Frequent visitors to the 4th Street house were The CookieBakers: three teenage girls – Erin, Kim & Cindy, by name – who came to all the bands’ gigs and, true to their name, baked cookies for the boys.  It was all really quite innocent & charming; the girls really did bake cookies and bring them to the house.  They weren’t groupies exactly, but Kim and Willie “dated” for quite some time and Erin later married and still later was divorced from Greg, so more than chocolate chips got exchanged, if you get my drift. 

Anyway, one day in early spring ’78 we were all at the house and Erin was telling an elaborate story about something that had happened at high school that day.  She was wearing a longish skirt, but the skirt was also really sheer and once the setting sun starting pouring in the picture window in the front of the house, she might as well NOT HAVE BEEN WEARING A SKIRT AT ALL.  So Erin’s jumping around, acting out the story and the guys and I are all stifling laughs, just staring at her essentially naked from the waist down form, when Kim walks back in from the kitchen and yells, “ERIN, WHAT ARE YOU DOING??!!!?”

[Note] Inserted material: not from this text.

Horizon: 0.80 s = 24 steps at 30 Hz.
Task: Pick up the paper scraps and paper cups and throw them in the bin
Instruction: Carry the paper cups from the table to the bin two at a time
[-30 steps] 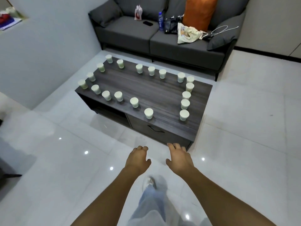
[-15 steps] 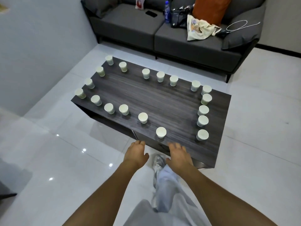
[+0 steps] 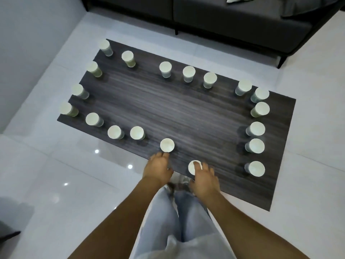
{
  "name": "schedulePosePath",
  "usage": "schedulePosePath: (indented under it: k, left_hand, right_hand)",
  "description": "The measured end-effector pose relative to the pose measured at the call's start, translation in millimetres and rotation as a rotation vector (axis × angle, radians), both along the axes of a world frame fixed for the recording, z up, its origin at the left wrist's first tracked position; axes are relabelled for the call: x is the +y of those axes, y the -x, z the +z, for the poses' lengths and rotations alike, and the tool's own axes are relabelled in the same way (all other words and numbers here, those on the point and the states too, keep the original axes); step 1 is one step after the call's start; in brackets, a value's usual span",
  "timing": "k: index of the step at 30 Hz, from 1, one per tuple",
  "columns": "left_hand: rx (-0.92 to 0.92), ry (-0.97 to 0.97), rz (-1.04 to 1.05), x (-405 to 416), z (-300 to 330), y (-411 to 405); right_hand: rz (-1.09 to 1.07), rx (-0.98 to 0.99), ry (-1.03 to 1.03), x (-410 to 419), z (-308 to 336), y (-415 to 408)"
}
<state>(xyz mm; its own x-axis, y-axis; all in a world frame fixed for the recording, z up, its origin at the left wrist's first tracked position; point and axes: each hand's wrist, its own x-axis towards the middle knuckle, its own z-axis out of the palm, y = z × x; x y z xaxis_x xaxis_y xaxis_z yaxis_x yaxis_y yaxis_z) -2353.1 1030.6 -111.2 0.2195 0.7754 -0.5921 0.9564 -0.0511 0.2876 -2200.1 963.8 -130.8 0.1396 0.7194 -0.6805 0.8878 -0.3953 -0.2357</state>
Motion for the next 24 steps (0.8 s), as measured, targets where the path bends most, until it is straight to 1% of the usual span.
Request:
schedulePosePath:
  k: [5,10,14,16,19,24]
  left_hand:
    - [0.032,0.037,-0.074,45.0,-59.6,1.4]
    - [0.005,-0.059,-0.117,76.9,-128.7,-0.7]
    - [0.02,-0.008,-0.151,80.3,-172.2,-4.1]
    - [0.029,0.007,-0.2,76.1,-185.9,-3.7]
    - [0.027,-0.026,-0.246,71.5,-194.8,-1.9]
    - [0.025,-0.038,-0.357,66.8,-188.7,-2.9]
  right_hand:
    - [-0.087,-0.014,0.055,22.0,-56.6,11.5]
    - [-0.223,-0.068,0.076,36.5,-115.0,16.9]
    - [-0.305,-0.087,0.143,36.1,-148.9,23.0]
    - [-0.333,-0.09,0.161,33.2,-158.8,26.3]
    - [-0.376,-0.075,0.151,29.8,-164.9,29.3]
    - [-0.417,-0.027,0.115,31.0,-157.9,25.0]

She pulls a confused Erin out of the sunlight while the rest of us just fall over laughing.  Erin turns beet-red and flees the room, pulling her skirt tighter well after the fact and Kim soundly reads us the riot act: “That wasn’t funny, you guys, that was just mean.”  I think she might have actually cuffed Willie on the head, and then she spun on me, saying, “I would have expected this from these guys, Ricki, but I really expected better behavior from you.”  What the hell?  Was my twelve-years-of-Catholic-school-upbringing really that apparent, even at that late a date?

“I’m just one of the boys,” I said to a livid Kim, “you’d best not expect that much of me.”  That became only truer & truer as the year went on.  

II

It’s after a gig at Bernie’s Bagels.  I’m packing up gear and Willie initiates a conversation with my lead singer & girlfriend Nicole, whom I’ve brought along to the show that night:

Willie – “Hey Nicole, why don’t we go out to my car?”

Nicole (feigning naivete, she’s seen this Willie show before) – “What would we do in your car, Wilie?”  

Willie – “Oh, we’d just talk and stuff.  It’d be no big deal.”

Nicole – “Well, we could talk right here, Willie, we’re talking right now.”

Willie – “Yeah, but in my car, we could listen to music, or we could talk more private.  Or do more private things.”

Nicole (in a tone like butter wouldn’t melt in her mouth)  – “Oh, I’m not sure Ricki would like it if we did more private things, Willie.”  

Willie – “Oh no, Ricki would be cool with that.  Ricki’s a cool guy.”

Ricki – “WILLIE, I’M STANDING RIGHT HERE.”

Willie (glancing briefly in my direction, and then totally ignoring the outburst) – “So, whattya say, should we go outside?”

Nicole – “We’re not going out to your car, Willie.”

Willie – “Okay, just give it some thought,” patting Nicole’s hand and walking over to a random girl standing by the bar, “Hey, why don’t we got out to my car?”

III

Drummer Dee Hunt, Willie & I are having a bite to eat at that Wendy’s across from campus by Schoolkid’s (now Used Kid’s) Records and Willie starts telling us – apropos of not much – that he scored the night before with a Hare Krishna girl he picked up at the airport.  Dee & I exchange a glance, and then Dee says, “You made it with a Hare Krishna girl?”  “Yeah,” Willie says, nonchalantly, like this is an everyday occurrence in the little rock & roll circles in which we move.

“Didn’t it creep you out that she was bald?” Dee asked, in those long-ago pre-Sinead O’Connor days of the late 70’s.  

“Well, I made her wear a hat,” Willie deadpans, and I laugh so hard that some of my Frosty comes out my nose.

Willie was my hero.

I miss the 1970’s. – Ricki C. / March 4th, 2015.